[DATA FOR REVIEW]
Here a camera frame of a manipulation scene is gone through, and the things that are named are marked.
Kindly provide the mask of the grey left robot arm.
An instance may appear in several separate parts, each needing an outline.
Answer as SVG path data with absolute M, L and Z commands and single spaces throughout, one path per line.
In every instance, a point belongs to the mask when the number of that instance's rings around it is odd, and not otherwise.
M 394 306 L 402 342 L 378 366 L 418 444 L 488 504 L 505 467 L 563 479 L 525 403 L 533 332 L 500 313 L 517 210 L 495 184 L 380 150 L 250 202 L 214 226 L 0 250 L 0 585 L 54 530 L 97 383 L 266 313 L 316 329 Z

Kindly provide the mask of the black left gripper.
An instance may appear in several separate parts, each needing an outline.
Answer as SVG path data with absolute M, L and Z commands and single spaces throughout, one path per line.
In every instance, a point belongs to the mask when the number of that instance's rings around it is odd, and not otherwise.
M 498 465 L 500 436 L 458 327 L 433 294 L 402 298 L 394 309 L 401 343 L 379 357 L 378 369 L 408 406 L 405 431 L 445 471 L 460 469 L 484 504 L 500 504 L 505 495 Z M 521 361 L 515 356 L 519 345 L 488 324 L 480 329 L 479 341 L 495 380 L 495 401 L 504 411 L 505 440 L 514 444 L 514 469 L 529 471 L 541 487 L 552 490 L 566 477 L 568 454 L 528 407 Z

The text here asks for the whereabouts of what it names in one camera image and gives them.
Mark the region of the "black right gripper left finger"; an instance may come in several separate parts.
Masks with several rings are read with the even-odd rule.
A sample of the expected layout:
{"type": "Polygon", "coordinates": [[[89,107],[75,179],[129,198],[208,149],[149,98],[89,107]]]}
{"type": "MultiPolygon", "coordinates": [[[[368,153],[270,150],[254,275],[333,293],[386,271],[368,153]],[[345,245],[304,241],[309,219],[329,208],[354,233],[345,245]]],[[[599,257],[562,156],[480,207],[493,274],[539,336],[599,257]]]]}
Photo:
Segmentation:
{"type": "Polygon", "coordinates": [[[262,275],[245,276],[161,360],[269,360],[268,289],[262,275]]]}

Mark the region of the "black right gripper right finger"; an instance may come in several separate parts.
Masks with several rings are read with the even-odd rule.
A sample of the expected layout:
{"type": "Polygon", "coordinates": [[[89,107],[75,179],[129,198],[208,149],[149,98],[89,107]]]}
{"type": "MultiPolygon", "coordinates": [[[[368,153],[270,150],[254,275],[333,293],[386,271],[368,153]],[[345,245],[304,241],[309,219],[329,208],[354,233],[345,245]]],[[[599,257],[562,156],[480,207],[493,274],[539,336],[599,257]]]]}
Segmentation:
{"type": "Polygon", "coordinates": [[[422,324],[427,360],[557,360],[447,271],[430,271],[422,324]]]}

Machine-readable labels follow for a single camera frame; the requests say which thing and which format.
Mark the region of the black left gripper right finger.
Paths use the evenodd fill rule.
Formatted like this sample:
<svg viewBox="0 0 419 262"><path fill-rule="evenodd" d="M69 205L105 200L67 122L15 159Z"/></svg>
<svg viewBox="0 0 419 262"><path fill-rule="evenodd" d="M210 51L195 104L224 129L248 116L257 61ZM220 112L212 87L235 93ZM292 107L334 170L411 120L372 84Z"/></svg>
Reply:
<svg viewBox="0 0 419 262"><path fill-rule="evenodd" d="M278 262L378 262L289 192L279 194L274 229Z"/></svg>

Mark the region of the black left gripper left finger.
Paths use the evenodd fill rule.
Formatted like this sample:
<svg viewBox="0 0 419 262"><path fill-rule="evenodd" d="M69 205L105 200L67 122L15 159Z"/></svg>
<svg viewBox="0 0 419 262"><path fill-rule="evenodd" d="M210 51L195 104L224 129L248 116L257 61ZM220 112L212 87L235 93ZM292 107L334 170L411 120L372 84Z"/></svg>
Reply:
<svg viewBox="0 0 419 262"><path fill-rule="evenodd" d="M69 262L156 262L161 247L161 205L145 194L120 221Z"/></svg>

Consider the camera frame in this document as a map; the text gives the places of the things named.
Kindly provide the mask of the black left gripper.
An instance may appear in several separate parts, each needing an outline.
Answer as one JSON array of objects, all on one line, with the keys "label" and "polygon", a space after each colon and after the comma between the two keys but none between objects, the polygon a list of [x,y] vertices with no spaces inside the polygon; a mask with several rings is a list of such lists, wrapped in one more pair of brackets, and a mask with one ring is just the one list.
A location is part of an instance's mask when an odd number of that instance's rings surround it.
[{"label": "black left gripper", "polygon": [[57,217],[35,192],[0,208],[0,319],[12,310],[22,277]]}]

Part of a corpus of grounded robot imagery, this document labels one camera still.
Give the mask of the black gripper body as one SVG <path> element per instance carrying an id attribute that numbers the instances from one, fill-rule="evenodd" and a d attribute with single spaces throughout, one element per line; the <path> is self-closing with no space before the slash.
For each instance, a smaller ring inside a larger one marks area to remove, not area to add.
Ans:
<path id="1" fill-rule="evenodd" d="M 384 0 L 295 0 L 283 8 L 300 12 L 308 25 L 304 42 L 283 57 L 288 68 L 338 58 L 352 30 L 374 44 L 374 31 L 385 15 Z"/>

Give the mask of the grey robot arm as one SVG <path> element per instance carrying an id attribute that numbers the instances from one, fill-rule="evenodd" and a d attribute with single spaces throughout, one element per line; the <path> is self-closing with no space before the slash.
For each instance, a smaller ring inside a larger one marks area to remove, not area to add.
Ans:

[EXERCISE INSTRUCTIONS] Each of the entries must be written out again exactly.

[COMPLETED TASK]
Here a camera frame of a manipulation scene is gone through, and the things that are named are marked.
Kindly provide the mask of the grey left robot arm.
An instance may appear in several separate parts, each needing an outline.
Answer as SVG path data with absolute M, L and Z commands and single spaces throughout, one path per line.
In every instance, a point belongs to the mask when the number of that instance's rings around it is odd, and not otherwise.
M 394 306 L 402 342 L 378 366 L 418 444 L 488 504 L 505 467 L 563 479 L 525 403 L 533 332 L 500 313 L 517 210 L 495 184 L 380 150 L 250 202 L 214 226 L 0 250 L 0 585 L 54 530 L 97 383 L 266 313 L 316 329 Z

Kindly provide the mask of the black left gripper.
An instance may appear in several separate parts, each needing an outline.
Answer as SVG path data with absolute M, L and Z commands and single spaces throughout, one path per line.
In every instance, a point belongs to the mask when the number of that instance's rings around it is odd, and not otherwise.
M 498 465 L 500 436 L 458 327 L 433 294 L 402 298 L 394 309 L 401 343 L 379 357 L 378 369 L 408 406 L 405 431 L 445 471 L 460 469 L 484 504 L 500 504 L 505 495 Z M 521 361 L 515 356 L 519 345 L 488 324 L 480 329 L 479 341 L 495 380 L 495 401 L 504 411 L 505 440 L 514 444 L 514 469 L 529 471 L 541 487 L 552 490 L 566 477 L 568 454 L 528 407 Z

The text here asks for the whereabouts of what it names in one camera image and gives them.
Mark the region of the "black right gripper left finger"; an instance may come in several separate parts.
Masks with several rings are read with the even-odd rule.
A sample of the expected layout:
{"type": "Polygon", "coordinates": [[[89,107],[75,179],[129,198],[208,149],[149,98],[89,107]]]}
{"type": "MultiPolygon", "coordinates": [[[[368,153],[270,150],[254,275],[333,293],[386,271],[368,153]],[[345,245],[304,241],[309,219],[329,208],[354,233],[345,245]]],[[[599,257],[562,156],[480,207],[493,274],[539,336],[599,257]]]]}
Photo:
Segmentation:
{"type": "Polygon", "coordinates": [[[262,275],[245,276],[161,360],[269,360],[268,289],[262,275]]]}

Mark the region of the "black right gripper right finger"; an instance may come in several separate parts.
Masks with several rings are read with the even-odd rule.
A sample of the expected layout:
{"type": "Polygon", "coordinates": [[[89,107],[75,179],[129,198],[208,149],[149,98],[89,107]]]}
{"type": "MultiPolygon", "coordinates": [[[[368,153],[270,150],[254,275],[333,293],[386,271],[368,153]],[[345,245],[304,241],[309,219],[329,208],[354,233],[345,245]]],[[[599,257],[562,156],[480,207],[493,274],[539,336],[599,257]]]]}
Segmentation:
{"type": "Polygon", "coordinates": [[[422,324],[427,360],[557,360],[447,271],[430,271],[422,324]]]}

Machine-readable labels follow for a single camera frame; the requests say which thing and which format.
Mark the region of the black left gripper right finger.
Paths use the evenodd fill rule.
Formatted like this sample:
<svg viewBox="0 0 419 262"><path fill-rule="evenodd" d="M69 205L105 200L67 122L15 159Z"/></svg>
<svg viewBox="0 0 419 262"><path fill-rule="evenodd" d="M210 51L195 104L224 129L248 116L257 61ZM220 112L212 87L235 93ZM292 107L334 170L411 120L372 84Z"/></svg>
Reply:
<svg viewBox="0 0 419 262"><path fill-rule="evenodd" d="M278 262L378 262L289 192L279 194L274 229Z"/></svg>

Mark the region of the black left gripper left finger.
Paths use the evenodd fill rule.
Formatted like this sample:
<svg viewBox="0 0 419 262"><path fill-rule="evenodd" d="M69 205L105 200L67 122L15 159Z"/></svg>
<svg viewBox="0 0 419 262"><path fill-rule="evenodd" d="M210 51L195 104L224 129L248 116L257 61ZM220 112L212 87L235 93ZM292 107L334 170L411 120L372 84Z"/></svg>
Reply:
<svg viewBox="0 0 419 262"><path fill-rule="evenodd" d="M69 262L156 262L161 247L161 205L145 194L120 221Z"/></svg>

Consider the camera frame in this document as a map; the text gives the places of the things named.
Kindly provide the mask of the black left gripper.
An instance may appear in several separate parts, each needing an outline.
Answer as one JSON array of objects, all on one line, with the keys "label" and "polygon", a space after each colon and after the comma between the two keys but none between objects, the polygon a list of [x,y] vertices with no spaces inside the polygon; a mask with several rings is a list of such lists, wrapped in one more pair of brackets, and a mask with one ring is just the one list.
A location is part of an instance's mask when an odd number of that instance's rings surround it.
[{"label": "black left gripper", "polygon": [[57,217],[35,192],[0,208],[0,319],[12,310],[22,277]]}]

Part of a corpus of grounded robot imagery, this document labels one camera still.
Give the mask of the black gripper body as one SVG <path> element per instance carrying an id attribute that numbers the instances from one, fill-rule="evenodd" and a d attribute with single spaces throughout, one element per line; the <path> is self-closing with no space before the slash.
For each instance, a smaller ring inside a larger one marks area to remove, not area to add.
Ans:
<path id="1" fill-rule="evenodd" d="M 384 0 L 295 0 L 283 8 L 300 12 L 308 25 L 304 42 L 283 57 L 288 68 L 338 58 L 352 30 L 374 44 L 374 31 L 385 15 Z"/>

Give the mask of the grey robot arm as one SVG <path> element per instance carrying an id attribute that numbers the instances from one, fill-rule="evenodd" and a d attribute with single spaces throughout, one element per line; the <path> is self-closing with no space before the slash.
For each instance, a smaller ring inside a larger one marks area to remove, not area to add.
Ans:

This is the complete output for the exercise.